The metabotropic glutamate receptor 2 (mGluR₂) has emerged as a potential therapeutic target for the treatment of various neurological diseases, prompting substantial interest in the development of mGluR₂-targeted drug candidates. As part of our medicinal chemistry program, we synthesized a series of isoindolone derivatives and assessed their potential as mGluR₂ positive allosteric modulators (PAMs). Notably, AZ12559322 exhibited high affinity (K_i mGluR₂ = 1.31 nM) and an excellent in vitro binding specificity of 89% while demonstrating selectivity over other mGluR subtypes (>4000-fold). Autoradiography with the radiolabeled counterpart, [³H]AZ12559322, revealed a heterogeneous accumulation with the highest binding in mGluR₂-rich brain regions.
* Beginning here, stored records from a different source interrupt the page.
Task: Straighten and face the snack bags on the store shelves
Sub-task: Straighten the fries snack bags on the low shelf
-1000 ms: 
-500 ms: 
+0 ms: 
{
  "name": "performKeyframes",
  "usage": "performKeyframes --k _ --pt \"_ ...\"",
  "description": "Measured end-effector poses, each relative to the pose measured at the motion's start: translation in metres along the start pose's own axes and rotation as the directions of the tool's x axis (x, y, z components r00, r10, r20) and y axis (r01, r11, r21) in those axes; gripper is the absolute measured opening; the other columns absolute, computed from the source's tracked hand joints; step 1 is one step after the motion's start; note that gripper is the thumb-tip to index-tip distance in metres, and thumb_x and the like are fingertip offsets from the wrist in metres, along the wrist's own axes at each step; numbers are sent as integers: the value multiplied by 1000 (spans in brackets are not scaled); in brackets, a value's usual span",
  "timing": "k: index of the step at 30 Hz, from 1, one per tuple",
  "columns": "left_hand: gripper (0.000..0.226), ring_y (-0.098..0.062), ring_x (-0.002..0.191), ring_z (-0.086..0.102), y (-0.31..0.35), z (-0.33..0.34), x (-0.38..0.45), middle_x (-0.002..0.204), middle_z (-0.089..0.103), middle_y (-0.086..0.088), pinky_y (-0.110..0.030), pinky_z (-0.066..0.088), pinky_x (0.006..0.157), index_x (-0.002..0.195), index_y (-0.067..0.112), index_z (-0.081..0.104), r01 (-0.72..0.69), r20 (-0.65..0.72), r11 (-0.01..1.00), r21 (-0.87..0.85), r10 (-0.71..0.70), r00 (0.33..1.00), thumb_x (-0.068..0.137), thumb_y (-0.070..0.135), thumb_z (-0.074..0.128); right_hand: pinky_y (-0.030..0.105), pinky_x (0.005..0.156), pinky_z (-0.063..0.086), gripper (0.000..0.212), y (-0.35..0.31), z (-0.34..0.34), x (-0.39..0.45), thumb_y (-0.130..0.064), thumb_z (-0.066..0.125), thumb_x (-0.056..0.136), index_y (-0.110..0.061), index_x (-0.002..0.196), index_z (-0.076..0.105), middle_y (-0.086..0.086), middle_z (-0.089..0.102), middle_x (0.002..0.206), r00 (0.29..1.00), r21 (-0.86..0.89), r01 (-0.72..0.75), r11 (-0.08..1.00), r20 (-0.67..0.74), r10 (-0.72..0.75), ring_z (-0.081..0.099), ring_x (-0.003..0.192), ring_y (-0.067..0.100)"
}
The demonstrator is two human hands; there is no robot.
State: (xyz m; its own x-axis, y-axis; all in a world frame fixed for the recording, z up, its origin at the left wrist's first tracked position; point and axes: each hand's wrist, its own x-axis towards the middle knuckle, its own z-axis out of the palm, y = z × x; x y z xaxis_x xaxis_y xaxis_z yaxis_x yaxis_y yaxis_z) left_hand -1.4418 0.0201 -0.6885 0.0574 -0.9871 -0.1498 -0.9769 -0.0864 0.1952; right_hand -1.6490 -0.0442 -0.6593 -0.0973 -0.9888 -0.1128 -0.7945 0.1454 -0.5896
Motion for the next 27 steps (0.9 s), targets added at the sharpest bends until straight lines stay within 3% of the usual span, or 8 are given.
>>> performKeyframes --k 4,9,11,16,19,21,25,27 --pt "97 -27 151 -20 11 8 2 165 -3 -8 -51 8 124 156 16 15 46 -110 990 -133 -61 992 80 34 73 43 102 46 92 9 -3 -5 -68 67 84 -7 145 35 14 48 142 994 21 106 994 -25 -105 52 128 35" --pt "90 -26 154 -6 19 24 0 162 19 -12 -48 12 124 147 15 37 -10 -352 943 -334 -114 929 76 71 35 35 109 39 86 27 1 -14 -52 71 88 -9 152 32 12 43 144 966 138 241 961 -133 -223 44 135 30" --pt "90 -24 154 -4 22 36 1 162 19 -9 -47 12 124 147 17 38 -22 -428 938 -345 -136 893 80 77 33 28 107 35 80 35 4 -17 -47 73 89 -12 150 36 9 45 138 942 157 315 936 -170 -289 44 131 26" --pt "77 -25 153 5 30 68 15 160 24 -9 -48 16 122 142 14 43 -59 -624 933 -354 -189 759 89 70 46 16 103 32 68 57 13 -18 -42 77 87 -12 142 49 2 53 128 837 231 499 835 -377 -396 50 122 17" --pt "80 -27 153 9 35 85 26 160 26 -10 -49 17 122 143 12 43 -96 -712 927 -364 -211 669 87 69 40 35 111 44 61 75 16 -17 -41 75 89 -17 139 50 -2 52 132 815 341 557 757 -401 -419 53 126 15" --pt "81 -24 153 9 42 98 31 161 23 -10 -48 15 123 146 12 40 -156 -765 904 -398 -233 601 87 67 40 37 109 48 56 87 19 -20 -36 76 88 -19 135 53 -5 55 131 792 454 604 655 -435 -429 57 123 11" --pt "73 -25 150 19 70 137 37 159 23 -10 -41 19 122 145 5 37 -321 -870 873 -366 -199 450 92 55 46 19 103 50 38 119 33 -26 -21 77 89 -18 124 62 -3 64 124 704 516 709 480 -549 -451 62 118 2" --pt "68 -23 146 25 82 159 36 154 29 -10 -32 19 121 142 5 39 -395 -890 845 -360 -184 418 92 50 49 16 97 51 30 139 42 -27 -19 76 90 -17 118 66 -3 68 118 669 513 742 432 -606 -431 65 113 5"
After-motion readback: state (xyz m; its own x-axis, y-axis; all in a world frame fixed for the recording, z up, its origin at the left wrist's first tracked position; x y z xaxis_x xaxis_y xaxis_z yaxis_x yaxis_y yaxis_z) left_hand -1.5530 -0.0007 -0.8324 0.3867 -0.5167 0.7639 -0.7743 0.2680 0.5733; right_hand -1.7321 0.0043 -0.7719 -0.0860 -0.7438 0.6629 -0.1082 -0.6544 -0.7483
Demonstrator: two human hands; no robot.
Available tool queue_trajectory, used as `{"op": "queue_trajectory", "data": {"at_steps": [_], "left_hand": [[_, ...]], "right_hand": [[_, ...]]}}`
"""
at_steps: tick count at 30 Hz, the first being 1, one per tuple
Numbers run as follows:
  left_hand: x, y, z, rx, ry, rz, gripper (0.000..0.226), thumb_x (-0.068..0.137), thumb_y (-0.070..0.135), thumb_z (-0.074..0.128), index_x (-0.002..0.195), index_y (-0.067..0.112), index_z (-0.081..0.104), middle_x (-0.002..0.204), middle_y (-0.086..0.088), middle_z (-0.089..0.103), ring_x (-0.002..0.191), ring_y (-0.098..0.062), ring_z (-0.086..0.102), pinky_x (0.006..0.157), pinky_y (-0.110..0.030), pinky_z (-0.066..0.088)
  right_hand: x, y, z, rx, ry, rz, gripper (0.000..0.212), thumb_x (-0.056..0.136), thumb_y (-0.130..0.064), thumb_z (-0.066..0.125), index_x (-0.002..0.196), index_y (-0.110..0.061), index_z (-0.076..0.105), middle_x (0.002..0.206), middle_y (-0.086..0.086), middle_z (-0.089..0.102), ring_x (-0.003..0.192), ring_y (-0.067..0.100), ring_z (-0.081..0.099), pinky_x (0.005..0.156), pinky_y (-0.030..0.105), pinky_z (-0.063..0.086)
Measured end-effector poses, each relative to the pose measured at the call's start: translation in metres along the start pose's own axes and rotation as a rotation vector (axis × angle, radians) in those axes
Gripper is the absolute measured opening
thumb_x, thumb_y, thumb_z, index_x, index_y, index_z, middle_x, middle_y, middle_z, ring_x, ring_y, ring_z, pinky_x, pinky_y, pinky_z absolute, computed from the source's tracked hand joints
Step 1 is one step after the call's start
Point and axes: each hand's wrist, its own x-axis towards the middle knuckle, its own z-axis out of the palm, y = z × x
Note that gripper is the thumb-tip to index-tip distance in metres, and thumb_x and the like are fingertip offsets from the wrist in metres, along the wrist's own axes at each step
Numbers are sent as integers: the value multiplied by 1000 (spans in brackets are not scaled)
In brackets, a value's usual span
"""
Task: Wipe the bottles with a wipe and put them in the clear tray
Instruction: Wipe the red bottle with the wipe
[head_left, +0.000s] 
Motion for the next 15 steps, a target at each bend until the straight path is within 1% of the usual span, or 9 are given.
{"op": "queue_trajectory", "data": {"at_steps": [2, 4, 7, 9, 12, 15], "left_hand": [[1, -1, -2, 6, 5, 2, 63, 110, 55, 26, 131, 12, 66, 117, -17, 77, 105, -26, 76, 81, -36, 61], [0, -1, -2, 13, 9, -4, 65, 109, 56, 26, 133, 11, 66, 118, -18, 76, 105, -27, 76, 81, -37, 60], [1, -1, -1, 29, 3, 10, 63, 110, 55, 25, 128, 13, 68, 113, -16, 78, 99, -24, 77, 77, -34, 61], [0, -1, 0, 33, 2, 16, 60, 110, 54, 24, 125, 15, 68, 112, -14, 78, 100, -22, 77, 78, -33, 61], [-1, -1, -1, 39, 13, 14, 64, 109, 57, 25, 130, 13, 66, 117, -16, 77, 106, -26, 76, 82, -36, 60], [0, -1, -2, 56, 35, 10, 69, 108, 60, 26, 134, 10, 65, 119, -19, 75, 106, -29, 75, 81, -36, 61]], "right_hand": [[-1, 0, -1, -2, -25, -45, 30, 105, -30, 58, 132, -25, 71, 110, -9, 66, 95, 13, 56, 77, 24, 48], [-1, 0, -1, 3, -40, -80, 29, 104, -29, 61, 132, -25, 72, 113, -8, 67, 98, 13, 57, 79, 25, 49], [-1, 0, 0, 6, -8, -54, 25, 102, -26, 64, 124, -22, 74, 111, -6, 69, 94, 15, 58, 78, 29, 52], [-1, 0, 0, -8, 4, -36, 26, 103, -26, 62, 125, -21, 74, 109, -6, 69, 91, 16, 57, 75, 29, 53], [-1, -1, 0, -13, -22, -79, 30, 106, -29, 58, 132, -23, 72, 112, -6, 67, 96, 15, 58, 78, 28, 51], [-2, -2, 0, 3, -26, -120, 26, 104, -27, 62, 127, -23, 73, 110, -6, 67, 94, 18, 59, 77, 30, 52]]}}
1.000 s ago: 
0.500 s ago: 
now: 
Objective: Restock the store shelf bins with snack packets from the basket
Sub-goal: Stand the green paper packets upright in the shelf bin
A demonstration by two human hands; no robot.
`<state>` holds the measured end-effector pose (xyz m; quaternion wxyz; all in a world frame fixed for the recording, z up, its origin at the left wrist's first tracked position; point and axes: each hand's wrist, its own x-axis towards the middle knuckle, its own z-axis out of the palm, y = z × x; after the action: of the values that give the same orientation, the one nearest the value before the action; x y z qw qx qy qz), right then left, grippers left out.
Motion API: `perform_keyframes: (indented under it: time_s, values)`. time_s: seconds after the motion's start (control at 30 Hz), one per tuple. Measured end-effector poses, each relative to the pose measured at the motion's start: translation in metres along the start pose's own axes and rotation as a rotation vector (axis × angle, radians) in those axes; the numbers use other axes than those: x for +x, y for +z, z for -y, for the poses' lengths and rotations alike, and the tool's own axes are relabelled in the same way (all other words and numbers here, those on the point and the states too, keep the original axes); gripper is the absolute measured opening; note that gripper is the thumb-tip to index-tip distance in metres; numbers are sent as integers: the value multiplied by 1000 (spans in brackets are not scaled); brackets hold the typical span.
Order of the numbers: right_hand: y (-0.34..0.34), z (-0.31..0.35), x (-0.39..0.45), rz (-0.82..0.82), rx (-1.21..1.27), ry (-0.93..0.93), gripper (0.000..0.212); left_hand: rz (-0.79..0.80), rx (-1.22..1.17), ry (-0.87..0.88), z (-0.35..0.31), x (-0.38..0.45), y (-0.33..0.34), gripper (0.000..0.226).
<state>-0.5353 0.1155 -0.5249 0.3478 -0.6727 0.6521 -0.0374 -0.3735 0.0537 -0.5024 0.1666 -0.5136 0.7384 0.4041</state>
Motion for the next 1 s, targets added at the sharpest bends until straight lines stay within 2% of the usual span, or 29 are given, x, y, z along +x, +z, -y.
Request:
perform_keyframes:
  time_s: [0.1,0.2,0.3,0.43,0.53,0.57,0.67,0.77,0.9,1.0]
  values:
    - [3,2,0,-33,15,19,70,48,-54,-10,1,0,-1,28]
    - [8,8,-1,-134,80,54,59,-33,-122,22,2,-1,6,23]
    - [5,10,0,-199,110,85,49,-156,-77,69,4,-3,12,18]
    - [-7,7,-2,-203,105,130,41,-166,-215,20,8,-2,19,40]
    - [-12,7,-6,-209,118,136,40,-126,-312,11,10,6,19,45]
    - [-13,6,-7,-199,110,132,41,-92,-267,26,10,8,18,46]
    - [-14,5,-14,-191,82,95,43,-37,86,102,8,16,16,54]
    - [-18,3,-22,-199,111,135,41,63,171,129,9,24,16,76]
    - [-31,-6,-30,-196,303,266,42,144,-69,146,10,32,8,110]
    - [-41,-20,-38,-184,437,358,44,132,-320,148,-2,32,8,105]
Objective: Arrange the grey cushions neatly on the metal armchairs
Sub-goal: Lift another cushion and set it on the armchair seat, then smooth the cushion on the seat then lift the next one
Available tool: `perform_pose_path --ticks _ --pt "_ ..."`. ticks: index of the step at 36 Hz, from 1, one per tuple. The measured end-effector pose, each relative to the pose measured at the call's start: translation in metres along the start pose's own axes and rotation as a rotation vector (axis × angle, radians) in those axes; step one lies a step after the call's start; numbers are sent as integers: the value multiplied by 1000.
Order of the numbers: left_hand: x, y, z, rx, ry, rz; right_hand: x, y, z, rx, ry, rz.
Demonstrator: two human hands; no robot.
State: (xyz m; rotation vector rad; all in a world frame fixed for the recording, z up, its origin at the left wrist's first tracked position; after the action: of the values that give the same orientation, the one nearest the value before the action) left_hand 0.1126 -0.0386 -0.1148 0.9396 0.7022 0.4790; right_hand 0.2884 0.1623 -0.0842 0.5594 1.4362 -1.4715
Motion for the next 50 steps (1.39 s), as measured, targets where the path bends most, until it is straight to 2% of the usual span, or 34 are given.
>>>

Radioligand binding was significantly reduced by pretreatment with nonradioactive mGluR₂ PAMs in brains of rats and nonhuman primates. Although positron emission tomography imaging of [¹¹C]AZ12559322 (6a) revealed low brain uptake in a nonhuman primate, this study provides valuable guidance to further design novel isoindolone-based mGluR₂ PAMs with improved brain exposure.